Nicht immer traf er damit auch den Nerv der Erwachsenen. Wie beim Stück "Aufruhr in Schnauzhaltersheim". Die Inhaltsangabe zeigt die Herangehensweise Grotes, der Wert auf gute Sprache legt und gern Humor beifügt: "In Schnauzhaltersheim leben Kleinmunde, Großmaul und Zungenschlag. Kleinmunde und Großmaul heiraten, aber nach der Hochzeit entpuppt sich Großmaul als Tyrann. Mit Hilfe von Zungenschlag kann sich Kleinmunde von Großmaul befreien." Die Emanzipationsgeschichte kam nicht überall gut an. "In Hannover haben es die Lehrer wegen des Titels nicht gebucht", erzählt Grote. Doch dann lief dieselbe Inszenierung unter dem Titel "Sturm auf der Herzallee". "Die Lehrer haben es gebucht wie verrückt." Noch heute amüsiert ihn der Coup.

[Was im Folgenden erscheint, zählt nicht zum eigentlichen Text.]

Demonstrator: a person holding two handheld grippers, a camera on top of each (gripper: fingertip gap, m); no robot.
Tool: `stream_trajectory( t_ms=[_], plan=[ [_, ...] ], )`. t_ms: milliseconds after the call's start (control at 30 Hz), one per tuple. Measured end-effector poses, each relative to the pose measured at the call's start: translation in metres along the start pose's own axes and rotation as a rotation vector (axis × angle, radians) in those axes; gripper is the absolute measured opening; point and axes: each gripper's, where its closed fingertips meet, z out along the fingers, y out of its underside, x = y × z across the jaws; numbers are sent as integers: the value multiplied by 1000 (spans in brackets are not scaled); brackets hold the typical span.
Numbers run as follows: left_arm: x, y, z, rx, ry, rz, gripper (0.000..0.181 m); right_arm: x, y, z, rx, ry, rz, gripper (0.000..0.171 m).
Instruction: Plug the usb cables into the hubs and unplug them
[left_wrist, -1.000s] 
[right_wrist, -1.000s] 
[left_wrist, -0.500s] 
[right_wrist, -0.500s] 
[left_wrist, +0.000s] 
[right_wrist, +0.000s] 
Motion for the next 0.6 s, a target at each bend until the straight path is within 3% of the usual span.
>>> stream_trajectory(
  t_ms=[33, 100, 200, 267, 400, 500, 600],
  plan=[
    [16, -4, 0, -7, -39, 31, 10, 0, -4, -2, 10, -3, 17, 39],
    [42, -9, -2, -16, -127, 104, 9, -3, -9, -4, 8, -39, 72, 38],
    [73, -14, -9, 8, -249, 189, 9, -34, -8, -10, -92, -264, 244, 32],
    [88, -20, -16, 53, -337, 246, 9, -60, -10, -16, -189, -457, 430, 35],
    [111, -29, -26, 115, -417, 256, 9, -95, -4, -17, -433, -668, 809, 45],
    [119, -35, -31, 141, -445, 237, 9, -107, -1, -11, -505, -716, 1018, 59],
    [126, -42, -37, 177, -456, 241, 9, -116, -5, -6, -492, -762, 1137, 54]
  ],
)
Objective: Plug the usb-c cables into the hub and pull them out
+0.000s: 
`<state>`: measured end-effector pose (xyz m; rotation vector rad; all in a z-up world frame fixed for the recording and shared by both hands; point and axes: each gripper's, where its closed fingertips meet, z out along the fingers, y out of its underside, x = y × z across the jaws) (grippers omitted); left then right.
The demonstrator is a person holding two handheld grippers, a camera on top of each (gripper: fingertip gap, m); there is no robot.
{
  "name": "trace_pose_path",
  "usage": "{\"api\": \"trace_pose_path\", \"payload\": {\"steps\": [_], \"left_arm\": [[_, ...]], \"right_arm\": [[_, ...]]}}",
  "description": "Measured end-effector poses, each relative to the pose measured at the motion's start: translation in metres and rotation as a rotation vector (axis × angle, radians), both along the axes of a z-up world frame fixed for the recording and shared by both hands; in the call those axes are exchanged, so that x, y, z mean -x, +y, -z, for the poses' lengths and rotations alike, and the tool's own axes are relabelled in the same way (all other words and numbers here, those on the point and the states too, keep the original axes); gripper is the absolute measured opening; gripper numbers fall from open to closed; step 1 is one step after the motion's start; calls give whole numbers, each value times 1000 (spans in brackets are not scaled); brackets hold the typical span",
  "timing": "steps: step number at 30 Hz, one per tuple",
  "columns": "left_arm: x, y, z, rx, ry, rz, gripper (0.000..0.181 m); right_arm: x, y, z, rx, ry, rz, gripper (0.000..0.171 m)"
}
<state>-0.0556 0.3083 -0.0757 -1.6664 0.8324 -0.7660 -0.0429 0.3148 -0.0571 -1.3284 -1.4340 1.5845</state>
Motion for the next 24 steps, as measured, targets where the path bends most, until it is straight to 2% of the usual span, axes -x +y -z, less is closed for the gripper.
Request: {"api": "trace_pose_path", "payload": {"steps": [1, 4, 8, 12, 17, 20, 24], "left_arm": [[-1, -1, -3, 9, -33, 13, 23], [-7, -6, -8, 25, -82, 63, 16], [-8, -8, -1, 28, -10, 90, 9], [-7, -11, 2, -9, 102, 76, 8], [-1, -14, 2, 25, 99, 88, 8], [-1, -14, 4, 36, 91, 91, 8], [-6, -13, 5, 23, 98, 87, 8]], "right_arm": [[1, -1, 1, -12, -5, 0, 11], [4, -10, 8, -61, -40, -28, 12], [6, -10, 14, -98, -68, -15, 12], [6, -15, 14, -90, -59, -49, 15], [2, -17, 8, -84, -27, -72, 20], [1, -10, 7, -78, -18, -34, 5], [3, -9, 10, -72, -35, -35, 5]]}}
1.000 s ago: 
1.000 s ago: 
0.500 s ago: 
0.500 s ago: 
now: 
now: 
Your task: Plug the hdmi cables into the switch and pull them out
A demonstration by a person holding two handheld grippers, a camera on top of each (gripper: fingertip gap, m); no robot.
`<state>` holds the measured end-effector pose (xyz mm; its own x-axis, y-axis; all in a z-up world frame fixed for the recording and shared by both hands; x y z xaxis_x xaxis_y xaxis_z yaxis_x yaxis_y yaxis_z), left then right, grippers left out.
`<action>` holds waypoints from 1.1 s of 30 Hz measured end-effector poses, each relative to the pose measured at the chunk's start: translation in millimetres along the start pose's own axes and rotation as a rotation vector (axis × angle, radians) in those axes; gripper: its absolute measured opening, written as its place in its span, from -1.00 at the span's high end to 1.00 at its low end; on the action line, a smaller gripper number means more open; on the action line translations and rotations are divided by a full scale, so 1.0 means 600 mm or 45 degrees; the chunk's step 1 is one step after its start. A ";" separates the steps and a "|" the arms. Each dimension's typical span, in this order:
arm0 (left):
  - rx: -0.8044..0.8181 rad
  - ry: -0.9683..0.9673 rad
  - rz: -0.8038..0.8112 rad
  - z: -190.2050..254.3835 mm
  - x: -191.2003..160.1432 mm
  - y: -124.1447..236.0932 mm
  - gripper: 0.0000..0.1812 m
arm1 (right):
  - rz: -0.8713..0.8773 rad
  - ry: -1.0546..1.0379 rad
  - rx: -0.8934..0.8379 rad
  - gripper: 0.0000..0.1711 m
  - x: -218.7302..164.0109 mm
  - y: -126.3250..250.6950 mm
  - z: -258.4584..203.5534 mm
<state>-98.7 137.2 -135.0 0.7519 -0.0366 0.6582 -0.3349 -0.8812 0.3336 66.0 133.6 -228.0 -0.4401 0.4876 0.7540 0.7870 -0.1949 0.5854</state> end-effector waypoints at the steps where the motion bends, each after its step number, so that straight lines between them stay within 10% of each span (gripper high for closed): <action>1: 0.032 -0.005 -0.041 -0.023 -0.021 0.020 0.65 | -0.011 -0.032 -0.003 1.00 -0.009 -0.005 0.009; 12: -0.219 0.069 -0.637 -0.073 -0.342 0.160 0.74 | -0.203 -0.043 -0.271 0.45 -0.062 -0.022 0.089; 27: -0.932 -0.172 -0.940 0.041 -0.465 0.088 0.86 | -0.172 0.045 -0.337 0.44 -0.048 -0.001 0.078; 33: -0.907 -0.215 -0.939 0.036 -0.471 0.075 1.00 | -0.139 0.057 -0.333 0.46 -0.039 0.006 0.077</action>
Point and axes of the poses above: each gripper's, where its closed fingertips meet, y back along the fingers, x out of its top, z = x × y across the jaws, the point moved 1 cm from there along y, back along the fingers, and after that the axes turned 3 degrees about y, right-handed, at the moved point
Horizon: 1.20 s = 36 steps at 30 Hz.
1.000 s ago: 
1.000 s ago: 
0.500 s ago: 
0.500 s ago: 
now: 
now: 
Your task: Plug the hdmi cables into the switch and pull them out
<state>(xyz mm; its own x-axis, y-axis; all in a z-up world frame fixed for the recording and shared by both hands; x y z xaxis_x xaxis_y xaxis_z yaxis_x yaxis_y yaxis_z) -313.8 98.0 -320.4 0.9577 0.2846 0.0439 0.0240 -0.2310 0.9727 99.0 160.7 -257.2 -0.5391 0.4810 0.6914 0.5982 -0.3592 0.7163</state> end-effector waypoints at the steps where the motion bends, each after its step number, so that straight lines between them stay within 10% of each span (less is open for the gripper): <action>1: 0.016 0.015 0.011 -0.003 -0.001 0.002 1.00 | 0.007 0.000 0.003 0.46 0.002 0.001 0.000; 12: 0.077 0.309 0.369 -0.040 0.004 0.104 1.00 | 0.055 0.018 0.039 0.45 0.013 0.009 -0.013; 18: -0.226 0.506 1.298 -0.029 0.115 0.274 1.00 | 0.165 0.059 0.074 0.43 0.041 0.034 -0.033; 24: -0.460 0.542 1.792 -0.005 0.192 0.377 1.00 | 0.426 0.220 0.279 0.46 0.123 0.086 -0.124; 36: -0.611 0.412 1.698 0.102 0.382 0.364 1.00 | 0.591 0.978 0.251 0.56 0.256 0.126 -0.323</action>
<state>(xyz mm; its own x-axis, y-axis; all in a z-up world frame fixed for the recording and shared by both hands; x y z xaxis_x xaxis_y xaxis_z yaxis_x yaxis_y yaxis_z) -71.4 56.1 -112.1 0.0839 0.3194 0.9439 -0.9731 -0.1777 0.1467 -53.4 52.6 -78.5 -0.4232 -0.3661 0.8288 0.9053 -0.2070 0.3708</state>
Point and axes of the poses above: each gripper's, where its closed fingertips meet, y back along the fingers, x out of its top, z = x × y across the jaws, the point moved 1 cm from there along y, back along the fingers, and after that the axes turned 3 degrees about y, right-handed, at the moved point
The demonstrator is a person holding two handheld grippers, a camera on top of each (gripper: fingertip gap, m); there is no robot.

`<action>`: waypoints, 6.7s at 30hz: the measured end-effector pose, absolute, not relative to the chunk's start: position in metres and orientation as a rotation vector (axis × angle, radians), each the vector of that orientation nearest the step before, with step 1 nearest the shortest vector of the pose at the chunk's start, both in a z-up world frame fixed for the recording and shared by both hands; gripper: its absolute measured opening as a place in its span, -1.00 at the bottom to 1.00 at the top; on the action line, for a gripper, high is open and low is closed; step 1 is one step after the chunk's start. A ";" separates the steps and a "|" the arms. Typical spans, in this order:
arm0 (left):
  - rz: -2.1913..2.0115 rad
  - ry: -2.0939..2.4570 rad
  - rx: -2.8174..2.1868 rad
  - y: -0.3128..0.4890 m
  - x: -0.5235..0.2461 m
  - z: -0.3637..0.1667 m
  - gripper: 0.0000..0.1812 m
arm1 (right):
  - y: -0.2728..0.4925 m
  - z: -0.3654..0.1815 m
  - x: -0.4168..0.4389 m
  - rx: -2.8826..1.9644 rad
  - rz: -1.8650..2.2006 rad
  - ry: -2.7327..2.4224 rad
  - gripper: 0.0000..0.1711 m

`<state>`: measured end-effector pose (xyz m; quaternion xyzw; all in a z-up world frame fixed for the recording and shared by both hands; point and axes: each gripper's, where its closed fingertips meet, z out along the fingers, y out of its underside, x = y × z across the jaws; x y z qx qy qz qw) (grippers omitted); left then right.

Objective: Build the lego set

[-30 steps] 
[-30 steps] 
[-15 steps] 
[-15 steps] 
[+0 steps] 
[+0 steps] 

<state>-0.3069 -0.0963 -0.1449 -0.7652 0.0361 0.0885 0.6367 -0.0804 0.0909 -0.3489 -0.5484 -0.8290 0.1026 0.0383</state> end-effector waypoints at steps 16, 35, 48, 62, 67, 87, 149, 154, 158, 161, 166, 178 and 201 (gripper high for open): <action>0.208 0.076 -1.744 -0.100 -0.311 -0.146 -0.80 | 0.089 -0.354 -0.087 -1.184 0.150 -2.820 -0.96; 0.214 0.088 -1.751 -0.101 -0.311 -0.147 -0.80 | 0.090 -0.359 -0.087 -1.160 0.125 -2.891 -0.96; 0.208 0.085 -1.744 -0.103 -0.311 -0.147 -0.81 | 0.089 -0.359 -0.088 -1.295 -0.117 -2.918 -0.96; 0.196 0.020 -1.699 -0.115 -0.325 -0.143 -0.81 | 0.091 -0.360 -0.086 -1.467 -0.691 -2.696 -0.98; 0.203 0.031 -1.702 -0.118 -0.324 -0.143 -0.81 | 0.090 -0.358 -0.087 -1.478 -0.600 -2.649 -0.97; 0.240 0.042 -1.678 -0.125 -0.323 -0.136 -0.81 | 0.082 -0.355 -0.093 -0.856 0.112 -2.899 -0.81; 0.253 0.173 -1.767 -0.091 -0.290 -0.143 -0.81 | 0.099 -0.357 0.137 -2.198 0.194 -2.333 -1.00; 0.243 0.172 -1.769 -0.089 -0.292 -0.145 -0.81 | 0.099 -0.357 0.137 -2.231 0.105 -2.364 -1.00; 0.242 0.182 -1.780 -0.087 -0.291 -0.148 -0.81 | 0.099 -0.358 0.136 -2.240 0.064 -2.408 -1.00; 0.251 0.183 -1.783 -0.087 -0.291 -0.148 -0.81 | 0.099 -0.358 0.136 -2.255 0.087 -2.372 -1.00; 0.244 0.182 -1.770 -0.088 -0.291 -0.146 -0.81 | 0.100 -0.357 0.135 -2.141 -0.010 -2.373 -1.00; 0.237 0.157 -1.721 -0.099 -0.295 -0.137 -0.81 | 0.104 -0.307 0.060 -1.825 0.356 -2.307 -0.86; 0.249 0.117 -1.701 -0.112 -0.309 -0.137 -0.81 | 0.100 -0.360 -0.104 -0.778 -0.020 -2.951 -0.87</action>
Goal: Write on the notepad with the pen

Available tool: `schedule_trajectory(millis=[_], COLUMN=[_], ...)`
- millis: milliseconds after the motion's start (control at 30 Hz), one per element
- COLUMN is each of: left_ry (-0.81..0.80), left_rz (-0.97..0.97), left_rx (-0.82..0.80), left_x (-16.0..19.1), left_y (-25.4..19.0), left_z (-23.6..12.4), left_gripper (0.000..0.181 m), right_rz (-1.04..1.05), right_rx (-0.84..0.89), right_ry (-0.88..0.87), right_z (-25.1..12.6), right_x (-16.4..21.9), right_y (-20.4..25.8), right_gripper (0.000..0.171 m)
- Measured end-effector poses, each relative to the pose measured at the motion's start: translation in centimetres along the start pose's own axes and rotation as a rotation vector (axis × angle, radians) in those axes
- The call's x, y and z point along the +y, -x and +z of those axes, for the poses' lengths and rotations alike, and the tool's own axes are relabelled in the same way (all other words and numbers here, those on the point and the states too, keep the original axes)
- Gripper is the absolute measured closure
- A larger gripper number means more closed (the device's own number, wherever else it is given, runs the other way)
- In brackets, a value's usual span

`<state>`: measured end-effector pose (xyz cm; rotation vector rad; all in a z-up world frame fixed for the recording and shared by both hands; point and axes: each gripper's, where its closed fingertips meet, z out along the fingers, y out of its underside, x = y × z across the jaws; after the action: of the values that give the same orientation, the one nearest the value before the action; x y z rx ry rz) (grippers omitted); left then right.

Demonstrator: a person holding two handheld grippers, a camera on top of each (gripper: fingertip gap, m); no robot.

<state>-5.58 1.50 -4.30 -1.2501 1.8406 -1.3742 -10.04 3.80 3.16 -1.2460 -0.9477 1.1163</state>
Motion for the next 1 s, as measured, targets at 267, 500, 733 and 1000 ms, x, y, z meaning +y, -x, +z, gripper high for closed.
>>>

Ganz gleich, ob Grote Anti-Kriegs-Geschichten erzählt oder die Gleichstellung von Mädchen thematisiert, oft nutzt er für die Umsetzung eine märchenhafte Welt. Um neue Ideen ist der Autor nie verlegen. Ein Besuch im Stadtmuseum bescherte ihm etwa das "Gretl-Theater". "Da waren mindestens 100 Kasperl und nur eine oder zwei Gretl", erzählt er. Das ließ ihm keine Ruhe, er machte Nägel mit Köpfen. 16 Stücke hat er schon geschrieben, alle nach dem selben Strickmuster. Eine Schauspielerin mimt die Gretl, der Kasperl und die anderen sind Puppen. Themen sind kindliche Ängste, Außenseiterdasein und die Lust, die Welt zu entdecken. "Mutmachtheater" nennt er das. Auch mit seinen 77 Jahren hat er noch viel zu erzählen, vielleicht mehr denn je. Mit Heinrich Führmann hat er das Theater für Kinder in Garching (Thea) gegründet. Mit dem Theaterwagen des Vereins will er herumfahren, um so die Bühne zu den Kindern zu bringen. "Die Spuren, die du in einen Kinderkopf legst, bleiben ein Leben lang haften."